Also Hackable: Drive-Through Car Washes

PLAR writes It turns out LaserWash automatic car washes can be easily hacked via the Internet to get a free wash or to manipulate the machines that clean the cars, a security researcher has found. Billy Rios says these car washes have web interfaces with weak/default passwords which, if obtained, could allow an attacker to telnet in and use an HTTP GET request to control the machines. Rios adds that this probably isn't the only car wash brand that's vulnerable.

Embedded systems devs

Embedded system developers suck at all things internet, especially security.

Re:Embedded systems devs

[kwbauer]

Oh yes, the old "you failed because you didn't account for your product to be used in ways it was never intended to be used" reasoning.

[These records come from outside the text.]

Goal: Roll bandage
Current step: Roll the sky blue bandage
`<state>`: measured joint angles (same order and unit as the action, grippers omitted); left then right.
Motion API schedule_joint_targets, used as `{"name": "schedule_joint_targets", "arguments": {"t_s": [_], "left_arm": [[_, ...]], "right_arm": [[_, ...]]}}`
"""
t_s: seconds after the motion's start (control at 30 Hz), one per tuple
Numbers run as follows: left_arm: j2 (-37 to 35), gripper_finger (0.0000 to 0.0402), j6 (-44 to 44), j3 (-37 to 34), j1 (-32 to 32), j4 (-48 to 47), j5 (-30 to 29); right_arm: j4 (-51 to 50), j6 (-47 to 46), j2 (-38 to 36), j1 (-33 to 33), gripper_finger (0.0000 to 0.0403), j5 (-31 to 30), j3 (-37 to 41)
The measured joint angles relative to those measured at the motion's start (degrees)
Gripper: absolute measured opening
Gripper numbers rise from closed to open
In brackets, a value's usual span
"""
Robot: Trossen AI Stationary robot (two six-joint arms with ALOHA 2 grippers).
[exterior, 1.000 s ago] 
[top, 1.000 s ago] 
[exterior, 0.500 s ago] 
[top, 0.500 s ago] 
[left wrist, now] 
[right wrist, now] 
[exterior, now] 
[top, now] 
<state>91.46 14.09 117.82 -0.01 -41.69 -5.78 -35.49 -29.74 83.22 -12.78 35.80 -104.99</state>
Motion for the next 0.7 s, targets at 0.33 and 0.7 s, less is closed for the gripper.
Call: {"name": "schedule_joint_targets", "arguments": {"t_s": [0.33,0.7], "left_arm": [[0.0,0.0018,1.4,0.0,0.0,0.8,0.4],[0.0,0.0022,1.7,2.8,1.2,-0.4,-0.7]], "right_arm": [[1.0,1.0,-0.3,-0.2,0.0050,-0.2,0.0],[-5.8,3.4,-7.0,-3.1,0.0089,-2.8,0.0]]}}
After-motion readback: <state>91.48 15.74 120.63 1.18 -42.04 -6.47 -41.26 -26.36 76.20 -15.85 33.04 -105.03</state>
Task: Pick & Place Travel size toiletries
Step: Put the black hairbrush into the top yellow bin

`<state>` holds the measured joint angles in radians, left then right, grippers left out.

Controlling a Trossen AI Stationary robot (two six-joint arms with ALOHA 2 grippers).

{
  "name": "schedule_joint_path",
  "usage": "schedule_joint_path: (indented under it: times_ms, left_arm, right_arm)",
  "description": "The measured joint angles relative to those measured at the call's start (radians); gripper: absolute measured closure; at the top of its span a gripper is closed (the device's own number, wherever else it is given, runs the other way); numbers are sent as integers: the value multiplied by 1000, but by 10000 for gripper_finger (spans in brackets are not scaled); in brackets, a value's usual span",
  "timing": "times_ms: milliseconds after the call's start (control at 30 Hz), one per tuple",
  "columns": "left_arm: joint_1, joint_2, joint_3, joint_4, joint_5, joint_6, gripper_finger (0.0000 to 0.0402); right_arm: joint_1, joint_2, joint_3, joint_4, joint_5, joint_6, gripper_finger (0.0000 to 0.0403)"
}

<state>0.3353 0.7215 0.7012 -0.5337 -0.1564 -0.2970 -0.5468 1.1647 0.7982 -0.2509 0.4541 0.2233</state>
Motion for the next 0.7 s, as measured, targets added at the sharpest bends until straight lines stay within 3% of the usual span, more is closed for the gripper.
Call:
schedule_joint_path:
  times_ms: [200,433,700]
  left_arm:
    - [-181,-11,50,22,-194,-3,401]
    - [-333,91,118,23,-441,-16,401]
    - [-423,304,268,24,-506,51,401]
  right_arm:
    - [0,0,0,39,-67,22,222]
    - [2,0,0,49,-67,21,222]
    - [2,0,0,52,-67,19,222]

Many a good company has been bankrupted because juries have been convinced that your statement is actually logical.

Some things do not belong on the Internet

[davidwr]

Some things just should never be put "on the Internet."

If you must have remote access, either use a dedicated physical connection (with appropriate anti-tampering/tamper-mitigation measures of course) or tunnel them through a rock-solid VPN, but for goodness sake don't put them "on the Internet."

Yes, companies that run industrial equipment, traffic lights, etc., I'm looking at you too.

Re:Some things do not belong on the Internet

[nitehawk214]

So, you can't stick a credit card into the thing. And when it breaks down nobody gets alerted.

Traffic lights: No ability to know when they are working or not, no way to synchronize lights across the city.

Think about it. Devices need to be connected. Security isn't hard, companies need to start giving a shit about it.

Re:What? BMW through the brush wash?

[JaredOfEuropa]

[anyoldlameexcuse] will void the warranty if they can get away with it.